BEDIENING EN WERKING VAN DE AIRCONDITIONER
Controles voordat u het apparaat gaat gebruiken
Schakel het systeem ten minste 12 uur voordat u het in gebruik neemt in.
Beveiligingsinterval van 3 minuten
Het beveiligingsinterval van 3 minuten voorkomt dat de airconditioner binnen 3 minuten na een
stroomonderbreking opnieuw ingeschakeld kan worden
Stroomonderbreking
Bij een stroomonderbreking zal het apparaat volledig worden uitgeschakeld.

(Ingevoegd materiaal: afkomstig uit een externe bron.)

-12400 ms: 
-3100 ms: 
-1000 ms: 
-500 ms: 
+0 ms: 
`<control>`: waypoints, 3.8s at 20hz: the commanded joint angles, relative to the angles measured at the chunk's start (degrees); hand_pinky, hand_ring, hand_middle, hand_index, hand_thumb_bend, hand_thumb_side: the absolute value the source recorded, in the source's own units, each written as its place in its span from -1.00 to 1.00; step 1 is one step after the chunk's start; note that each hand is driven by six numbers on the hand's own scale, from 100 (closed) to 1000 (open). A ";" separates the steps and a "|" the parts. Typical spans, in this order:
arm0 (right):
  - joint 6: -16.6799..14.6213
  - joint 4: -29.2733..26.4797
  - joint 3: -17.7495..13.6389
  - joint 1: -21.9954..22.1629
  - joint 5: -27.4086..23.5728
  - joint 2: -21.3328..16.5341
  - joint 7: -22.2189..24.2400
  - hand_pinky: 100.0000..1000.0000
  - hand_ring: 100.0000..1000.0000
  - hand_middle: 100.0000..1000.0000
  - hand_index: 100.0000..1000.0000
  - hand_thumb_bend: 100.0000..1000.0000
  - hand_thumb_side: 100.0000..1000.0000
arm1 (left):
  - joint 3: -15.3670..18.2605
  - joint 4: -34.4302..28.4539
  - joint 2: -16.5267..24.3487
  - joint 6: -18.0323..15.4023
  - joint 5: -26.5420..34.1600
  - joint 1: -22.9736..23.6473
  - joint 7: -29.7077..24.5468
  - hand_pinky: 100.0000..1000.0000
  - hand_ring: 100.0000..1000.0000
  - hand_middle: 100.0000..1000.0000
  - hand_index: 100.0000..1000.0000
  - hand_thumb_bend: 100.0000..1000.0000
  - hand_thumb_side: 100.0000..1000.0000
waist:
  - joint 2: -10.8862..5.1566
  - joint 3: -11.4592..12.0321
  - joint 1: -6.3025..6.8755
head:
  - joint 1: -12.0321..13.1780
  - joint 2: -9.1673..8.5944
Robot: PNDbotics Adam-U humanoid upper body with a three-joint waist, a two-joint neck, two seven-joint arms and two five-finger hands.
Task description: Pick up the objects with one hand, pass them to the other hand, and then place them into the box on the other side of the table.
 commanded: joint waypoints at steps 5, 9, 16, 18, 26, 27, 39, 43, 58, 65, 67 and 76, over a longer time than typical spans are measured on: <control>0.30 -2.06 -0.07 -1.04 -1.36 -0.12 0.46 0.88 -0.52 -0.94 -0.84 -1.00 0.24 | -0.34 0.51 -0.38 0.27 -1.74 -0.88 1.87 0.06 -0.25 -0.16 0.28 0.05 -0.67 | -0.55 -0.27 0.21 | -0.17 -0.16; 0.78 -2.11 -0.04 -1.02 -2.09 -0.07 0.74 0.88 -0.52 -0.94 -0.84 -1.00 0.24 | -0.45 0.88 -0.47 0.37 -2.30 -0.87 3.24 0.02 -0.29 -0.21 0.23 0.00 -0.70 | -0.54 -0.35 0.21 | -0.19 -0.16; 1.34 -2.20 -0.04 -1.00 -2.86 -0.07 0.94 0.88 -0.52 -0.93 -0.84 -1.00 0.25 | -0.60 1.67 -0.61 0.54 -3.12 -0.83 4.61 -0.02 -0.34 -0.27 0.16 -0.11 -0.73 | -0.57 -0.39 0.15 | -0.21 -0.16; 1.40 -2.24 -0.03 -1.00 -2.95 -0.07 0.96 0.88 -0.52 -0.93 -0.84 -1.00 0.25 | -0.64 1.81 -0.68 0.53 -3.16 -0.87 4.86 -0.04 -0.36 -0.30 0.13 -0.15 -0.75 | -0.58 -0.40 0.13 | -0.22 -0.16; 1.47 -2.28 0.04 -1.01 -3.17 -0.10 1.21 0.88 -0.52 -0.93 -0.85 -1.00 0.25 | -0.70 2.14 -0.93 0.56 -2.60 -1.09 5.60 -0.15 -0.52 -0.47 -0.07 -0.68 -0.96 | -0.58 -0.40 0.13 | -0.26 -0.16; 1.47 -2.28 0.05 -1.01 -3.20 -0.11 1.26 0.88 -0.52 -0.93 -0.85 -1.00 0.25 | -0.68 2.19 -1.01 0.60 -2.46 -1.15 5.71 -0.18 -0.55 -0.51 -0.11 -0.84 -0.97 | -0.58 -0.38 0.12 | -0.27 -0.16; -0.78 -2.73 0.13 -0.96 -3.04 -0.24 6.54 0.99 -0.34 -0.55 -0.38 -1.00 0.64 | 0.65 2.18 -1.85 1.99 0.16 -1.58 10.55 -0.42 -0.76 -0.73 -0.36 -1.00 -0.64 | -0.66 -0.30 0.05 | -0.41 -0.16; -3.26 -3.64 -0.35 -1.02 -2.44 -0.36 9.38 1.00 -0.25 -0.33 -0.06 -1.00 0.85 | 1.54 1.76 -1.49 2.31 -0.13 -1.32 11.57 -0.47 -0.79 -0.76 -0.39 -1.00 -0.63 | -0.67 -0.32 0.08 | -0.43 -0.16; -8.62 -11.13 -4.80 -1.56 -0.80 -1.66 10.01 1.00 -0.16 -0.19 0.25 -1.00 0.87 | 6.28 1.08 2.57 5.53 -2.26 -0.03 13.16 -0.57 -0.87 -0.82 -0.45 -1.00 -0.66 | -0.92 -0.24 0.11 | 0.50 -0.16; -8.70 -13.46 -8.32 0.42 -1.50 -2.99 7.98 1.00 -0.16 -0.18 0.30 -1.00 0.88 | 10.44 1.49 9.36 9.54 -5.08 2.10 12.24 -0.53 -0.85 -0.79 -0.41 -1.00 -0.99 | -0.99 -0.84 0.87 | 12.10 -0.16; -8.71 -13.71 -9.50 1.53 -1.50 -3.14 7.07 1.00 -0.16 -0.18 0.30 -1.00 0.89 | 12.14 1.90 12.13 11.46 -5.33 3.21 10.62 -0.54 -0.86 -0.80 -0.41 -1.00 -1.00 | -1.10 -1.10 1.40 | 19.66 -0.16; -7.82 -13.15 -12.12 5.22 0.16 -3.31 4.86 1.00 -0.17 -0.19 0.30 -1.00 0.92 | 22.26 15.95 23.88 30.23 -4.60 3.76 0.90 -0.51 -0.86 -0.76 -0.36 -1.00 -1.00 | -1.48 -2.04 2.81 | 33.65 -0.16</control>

• Om het apparaat opnieuw te starten drukt u op de toets START/STOP op de afstandsbediening.
• Door bliksem of de aanwezigheid van een werkende mobiele telefoon kan het apparaat defect raken.
Schakel de hoofdschakelaar of de onderbrekerschakelaar uit en vervolgens weer in.
Om het apparaat opnieuw te starten drukt u op de toets START/STOP op de afstandsbediening.
Verwarmingskarakteristieken
Voorverwarmen
De airconditioner zal niet onmiddellijk nadat deze ingeschakeld is, warme lucht leveren.
De warme lucht wordt pas na ongeveer 5 minuten uitgeblazen als de warmtewisselaar van de binnenunit is
opgewarmd.
ONTDOOIEN
Als de buitenunit tijdens verwarmen bevriest, zal de functie ontdooien automatisch (gedurende ongeveer 2 tot
10 minuten) worden ingeschakeld om de verwarmingscapaciteit op peil te houden.
• De ventilatoren van zowel de binnen- als de buitenunit stoppen tijdens ontdooien.
• Tijdens ontdooien zal dooiwater ontstaan op de bodemplaat van de buitenunit
Let op sneeuwafzetting op en bevriezing van de buitenunit
• In gebieden met veel sneeuw zal de luchtinlaat en de luchtuitlaat van de buitenunit vaak bedekt zijn met sneeuw
of zelfs bevroren zijn.
Als de sneeuw of het ijs op de buitenunit niet verwijderd wordt kan de machine defect raken of de
verwarmingscapaciteit afnemen.
• Let in koude gebieden op de afvoerslang zodat deze het water goed afvoert en er geen water in kan
achterblijven (dat zou kunnen bevriezen).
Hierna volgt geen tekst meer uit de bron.